Eflak ve Boğdanı işgal ederek İstanbul ve boğazları tehdit eden Ruslara karşı İngiliz ve Fransızların Osmanlı Devletine destek vermesiyle başlayan Kırım Harbi, Rusların yenilgisi ile neticelenmiş bu savaşta Ruslar, Karsı kuşatmışlardır.
Kırım Harbi hakkında Karl Marx ve F. Engels tarafından ABDnin New-York Daily Tribune gazetesinde çeşitli makaleler yayınlanmıştır.
Karl Marxın, Doğu Sorunu, İngiliz siyaseti ve Rusyanın başarısızlığı ile ilgili tespitleri çok önemlidir.
İngilizlerin iki yüzlü politikalarını net bir şekilde ortaya koyan Marx, Rusyanın haksız taleplerine karşı İngilizlerin sessiz kalmasının manidar olduğunu ifade ederken, Karsın Ruslar eline geçmesinde İngilizlerin Rusyaya karşı sahte ve yapmacık bir savaş verdiğini vurgulamaktadır.

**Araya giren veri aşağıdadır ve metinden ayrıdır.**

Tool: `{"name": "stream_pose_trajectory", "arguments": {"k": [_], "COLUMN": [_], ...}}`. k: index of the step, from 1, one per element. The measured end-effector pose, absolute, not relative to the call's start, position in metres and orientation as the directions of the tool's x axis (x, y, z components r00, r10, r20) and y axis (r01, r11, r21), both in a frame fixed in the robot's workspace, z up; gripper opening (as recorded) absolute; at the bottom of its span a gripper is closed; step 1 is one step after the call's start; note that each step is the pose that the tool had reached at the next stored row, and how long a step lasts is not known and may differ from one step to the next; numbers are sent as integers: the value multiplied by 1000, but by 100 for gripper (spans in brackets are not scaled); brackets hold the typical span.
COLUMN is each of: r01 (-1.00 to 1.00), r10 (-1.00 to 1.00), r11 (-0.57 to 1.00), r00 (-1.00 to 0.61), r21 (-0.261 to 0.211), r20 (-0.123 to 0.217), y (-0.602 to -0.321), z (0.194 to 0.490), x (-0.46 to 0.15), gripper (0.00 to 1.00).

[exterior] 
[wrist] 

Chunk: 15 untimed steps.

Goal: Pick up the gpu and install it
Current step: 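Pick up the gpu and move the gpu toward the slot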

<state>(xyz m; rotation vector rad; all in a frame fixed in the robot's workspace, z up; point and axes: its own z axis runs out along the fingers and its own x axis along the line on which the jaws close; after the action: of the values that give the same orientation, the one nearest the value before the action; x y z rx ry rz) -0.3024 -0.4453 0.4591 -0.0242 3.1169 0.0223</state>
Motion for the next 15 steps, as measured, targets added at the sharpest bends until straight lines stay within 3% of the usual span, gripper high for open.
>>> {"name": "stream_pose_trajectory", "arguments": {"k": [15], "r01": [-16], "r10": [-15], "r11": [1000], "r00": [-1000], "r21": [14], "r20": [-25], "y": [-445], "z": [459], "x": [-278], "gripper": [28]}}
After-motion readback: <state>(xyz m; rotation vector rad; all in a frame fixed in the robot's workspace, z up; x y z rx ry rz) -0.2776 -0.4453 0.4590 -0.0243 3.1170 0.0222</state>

Karsın düşmesi üzerine yorumlarda bulunan Marx, Erzurumun askeri ve ticari kaynakların merkezi olduğuna işaret ederek Erzurumun da tehdit altına gireceğini söylemektedir.

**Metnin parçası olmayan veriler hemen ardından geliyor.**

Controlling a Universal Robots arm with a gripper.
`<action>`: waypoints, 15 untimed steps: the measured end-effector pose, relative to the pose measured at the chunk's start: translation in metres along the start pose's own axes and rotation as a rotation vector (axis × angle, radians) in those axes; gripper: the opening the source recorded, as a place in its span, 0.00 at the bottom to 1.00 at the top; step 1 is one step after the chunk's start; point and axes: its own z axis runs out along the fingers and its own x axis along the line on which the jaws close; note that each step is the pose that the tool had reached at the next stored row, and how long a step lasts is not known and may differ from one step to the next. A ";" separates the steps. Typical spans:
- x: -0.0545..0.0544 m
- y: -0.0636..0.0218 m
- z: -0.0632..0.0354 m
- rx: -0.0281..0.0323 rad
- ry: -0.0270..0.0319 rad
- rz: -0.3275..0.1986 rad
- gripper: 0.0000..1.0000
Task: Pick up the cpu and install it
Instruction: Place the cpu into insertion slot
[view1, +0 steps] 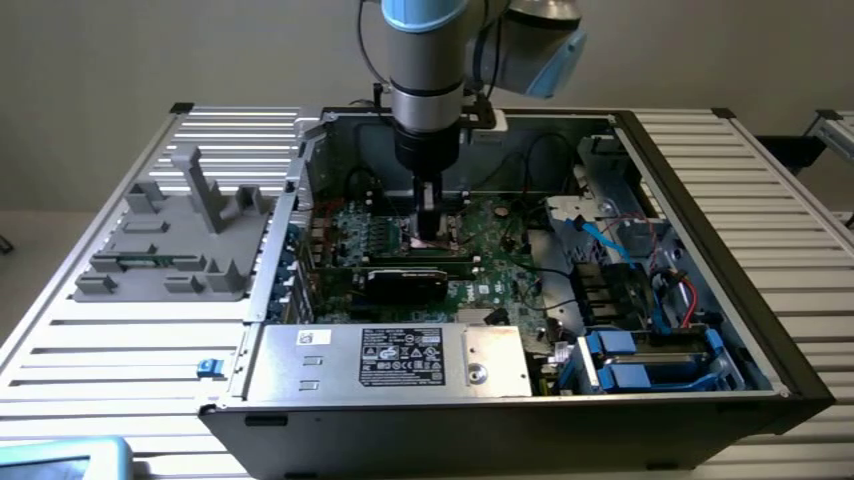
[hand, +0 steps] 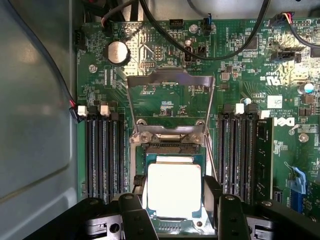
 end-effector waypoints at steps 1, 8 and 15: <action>0.000 -0.0001 0.0006 0.0005 0.0000 0.000 0.54; 0.000 -0.0002 0.0023 0.0023 -0.0003 0.000 0.54; 0.000 -0.0002 0.0044 0.0022 0.0000 0.000 0.54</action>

Bu konuyla ilgili olarak Eğer Kars Erzurum'un anahtarıysa, Anadolu'nun stratejik ve ticari yollarının merkez noktası ve İstanbul'un anahtarı da Erzurum'dur. Kars ile Erzurum bir kez Rusların eline geçti mi, İngiltere'nin İran'la Trabzon üzerinden yaptığı ticaret kesilir. Bu durumun bilincinde olan İngiliz Hükümeti, serinkanlılıkla Babıali'yi Asya'da evinin anahtarlarını teslime çağırıyor; üstelik bunu, bu iki noktadan bir tehlikeyle pek de yüz yüze olmadığı halde yapıyor; Kars'ta kuşatılmış orduyu, Kars'ın yardımına gitmelerini yasakladığı takviye kuvvetlerinin yanına çağırıyor. "Eğer" diyor Lord hazretleri, "Ruslar yenilgiye uğratılacaksa" (buna ne gerek var diye sorar gibidir adeta) bu yenilgi ne kadar çok kuvvetli yerler Ruslara teslim edilir ve gerçekte İstanbul'a yakın olursa, o kadar kolay edilecek, o kadar kesin sonuç verecektir diyerek görüşlerini bildirmektedir.

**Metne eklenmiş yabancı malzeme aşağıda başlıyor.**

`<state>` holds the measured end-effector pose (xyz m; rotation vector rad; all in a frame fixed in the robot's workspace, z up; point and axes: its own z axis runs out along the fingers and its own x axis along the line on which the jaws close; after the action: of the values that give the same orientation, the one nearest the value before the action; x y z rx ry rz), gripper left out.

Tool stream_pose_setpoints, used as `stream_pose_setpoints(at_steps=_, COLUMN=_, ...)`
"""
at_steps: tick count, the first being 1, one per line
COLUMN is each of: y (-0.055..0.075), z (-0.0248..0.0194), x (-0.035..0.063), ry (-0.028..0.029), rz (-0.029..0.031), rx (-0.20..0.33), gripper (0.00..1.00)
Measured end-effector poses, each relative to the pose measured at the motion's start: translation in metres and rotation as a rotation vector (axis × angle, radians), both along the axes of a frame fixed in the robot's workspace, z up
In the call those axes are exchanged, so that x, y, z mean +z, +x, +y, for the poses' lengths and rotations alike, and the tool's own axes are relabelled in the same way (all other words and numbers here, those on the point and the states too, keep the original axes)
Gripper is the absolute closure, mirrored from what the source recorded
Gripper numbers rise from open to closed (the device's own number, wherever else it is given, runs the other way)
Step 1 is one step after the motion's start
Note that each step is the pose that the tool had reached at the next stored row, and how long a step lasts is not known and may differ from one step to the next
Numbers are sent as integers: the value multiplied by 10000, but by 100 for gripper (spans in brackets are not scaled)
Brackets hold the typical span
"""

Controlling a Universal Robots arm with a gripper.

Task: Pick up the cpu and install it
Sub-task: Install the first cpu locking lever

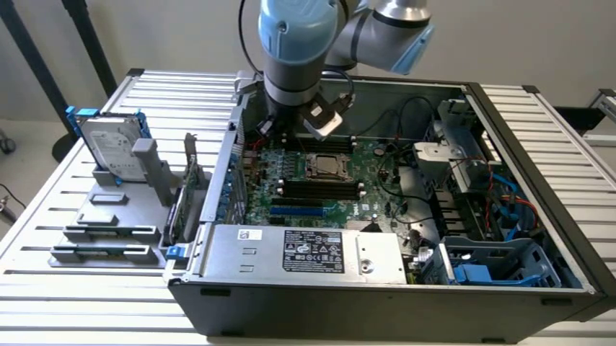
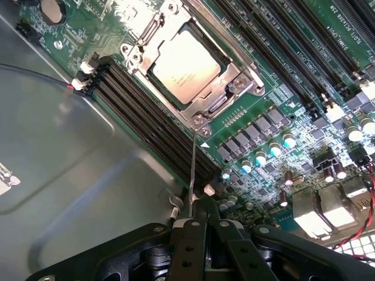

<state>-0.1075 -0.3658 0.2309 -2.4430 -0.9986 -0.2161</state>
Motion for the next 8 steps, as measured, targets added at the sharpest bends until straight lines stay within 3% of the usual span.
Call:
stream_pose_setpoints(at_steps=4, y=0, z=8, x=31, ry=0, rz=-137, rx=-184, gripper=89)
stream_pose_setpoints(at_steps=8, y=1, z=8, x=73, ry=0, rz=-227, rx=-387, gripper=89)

Karl Marx iyi bir stratejist ve teorisyen olarak Karsın düşmesini İngiliz hükümetinin plânladığını, bu plânla batı cephesinde Ruslardan bir takım tavizler koparmayı düşündüklerini, bunun karşılığında da Karsın Rusların eline geçmesine göz yumduklarını anlatmaktadır.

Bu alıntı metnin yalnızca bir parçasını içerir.